It's been a year and a half since I remember that year, and there seems to be nothing that I can't let go of in the evening breeze of spring.
I have to admit that the beauty of youth is attractive, but also the most dangerousThe beautiful scenery of my youth is a feast for the eyes, but the hazy heartbeat cannot be dissipated for a long time.
That year, I fell in love with a boy.
In my impression, it seems to be love at first sight, he is very clean and skinny.
The facial features seem to me to be very exquisite, and the tall nose can be captured in a second, and I can't help but sighis like a girl's ideal first love male god, and he is the kind of person who can attract attention by wearing a white shirt.
I played with him fairly well, at a height above the average friend;
Every time I talk about it, I'm glad I do it.
Every time I play with him, I can feel the true meaning of youthful friendship.

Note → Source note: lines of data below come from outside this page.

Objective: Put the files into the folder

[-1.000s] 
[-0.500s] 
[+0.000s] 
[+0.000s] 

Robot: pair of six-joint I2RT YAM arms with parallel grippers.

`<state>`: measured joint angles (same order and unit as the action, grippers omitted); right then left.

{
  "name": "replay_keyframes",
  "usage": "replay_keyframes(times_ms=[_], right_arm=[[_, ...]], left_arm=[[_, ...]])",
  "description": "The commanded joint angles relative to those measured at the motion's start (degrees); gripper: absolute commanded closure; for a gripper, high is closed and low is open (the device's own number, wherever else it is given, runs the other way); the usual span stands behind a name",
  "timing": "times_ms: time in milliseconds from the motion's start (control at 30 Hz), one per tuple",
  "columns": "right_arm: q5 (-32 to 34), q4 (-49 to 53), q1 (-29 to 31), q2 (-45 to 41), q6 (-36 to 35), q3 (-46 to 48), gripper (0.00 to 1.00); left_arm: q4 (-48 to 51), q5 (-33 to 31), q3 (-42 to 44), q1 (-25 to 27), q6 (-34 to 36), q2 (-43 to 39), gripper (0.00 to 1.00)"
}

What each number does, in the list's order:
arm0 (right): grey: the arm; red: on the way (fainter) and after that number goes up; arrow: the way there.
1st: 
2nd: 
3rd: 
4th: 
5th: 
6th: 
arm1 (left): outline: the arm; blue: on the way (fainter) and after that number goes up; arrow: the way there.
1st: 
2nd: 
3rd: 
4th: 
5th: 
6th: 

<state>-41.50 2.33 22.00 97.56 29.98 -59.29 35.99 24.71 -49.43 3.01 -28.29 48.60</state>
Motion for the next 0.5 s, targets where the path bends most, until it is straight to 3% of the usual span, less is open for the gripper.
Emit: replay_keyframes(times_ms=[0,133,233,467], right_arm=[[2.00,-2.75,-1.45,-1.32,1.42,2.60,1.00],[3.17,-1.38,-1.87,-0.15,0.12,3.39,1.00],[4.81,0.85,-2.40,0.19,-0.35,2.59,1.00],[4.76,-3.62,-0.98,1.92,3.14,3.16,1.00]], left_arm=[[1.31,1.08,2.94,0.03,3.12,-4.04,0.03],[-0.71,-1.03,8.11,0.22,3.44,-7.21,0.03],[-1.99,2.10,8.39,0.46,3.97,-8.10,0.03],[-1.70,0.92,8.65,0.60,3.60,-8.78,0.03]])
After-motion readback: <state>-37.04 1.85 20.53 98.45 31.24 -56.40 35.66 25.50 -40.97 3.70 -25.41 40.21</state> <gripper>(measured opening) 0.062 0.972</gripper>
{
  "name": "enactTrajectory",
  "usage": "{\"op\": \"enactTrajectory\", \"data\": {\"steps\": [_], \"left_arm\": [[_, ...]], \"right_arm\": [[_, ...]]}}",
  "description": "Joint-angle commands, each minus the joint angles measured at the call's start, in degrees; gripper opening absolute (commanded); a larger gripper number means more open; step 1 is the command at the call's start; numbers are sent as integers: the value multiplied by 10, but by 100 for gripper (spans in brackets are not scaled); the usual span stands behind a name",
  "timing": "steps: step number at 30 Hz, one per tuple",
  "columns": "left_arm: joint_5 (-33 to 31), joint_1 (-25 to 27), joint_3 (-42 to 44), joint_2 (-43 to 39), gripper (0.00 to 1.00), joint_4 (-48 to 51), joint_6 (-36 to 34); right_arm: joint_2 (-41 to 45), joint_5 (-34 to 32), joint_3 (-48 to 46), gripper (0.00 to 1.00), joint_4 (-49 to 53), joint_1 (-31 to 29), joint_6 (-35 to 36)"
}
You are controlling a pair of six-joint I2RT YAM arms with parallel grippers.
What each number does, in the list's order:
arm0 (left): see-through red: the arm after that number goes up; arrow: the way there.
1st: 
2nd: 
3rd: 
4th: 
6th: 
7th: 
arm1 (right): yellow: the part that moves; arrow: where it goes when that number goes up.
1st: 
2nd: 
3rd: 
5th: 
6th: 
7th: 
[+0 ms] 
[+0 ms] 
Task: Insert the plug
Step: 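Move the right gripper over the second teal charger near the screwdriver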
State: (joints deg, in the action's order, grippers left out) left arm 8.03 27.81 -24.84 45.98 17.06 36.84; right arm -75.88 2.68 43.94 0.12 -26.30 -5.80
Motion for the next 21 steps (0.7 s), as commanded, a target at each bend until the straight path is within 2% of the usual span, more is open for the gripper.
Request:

But the haze of that year took over most of the reason and opinions in my mindIt's a pity that we didn't seem to know love at that time, and companionship seemed to occupy the highest point in our hearts.
If it is placed now, it seems to be ambiguous in everyone's mouth.
It's the kind of ambiguity that is not easy to get results, and it's the ambiguity of regret that you obviously feel it but don't take the initiative and miss it in the end.
This heartbeat and crush quietly left in the cheers of the graduation season, and I didn't seem to feel much at that time, looking forward to the rest of my life.
But looking at his departing back, I couldn't help but wet my eyes.
I don't seem to be a nostalgic person.
In my first year of junior high school, I never took the initiative to inquire about him, and I was not without nostalgia, but I didn't want to tell anyone about it.
During winter break, I plan to organize my unused books in the basement.
Opening the basement door, although there is a lot of dust, it is full of memories.
On the shelf, there are still birthday gifts and cards he gave me that year, which is ridiculous, and I would celebrate his birthday and buy birthday gifts almost every year.
Holding the gifts and greeting cards in my hand, I couldn't help but shake my head, at that time, I also gave more than three gift cards, but I didn't have this oneI felt embarrassed and uncomfortable, maybe I was only moved by myself at that time.
I didn't want to face too many problems at that time, so I put the greeting card on it again, and I just wanted this fruitless love to be innocent forever, forever!
The fragments of the original heart, everyone's youth story is always different, and in the end, I can only smile indifferently when I recall it. Thank you for appearing in my youth. You've been here, and it's very good.
It's good to see the flowers bloom, so why care who the flowers fall into.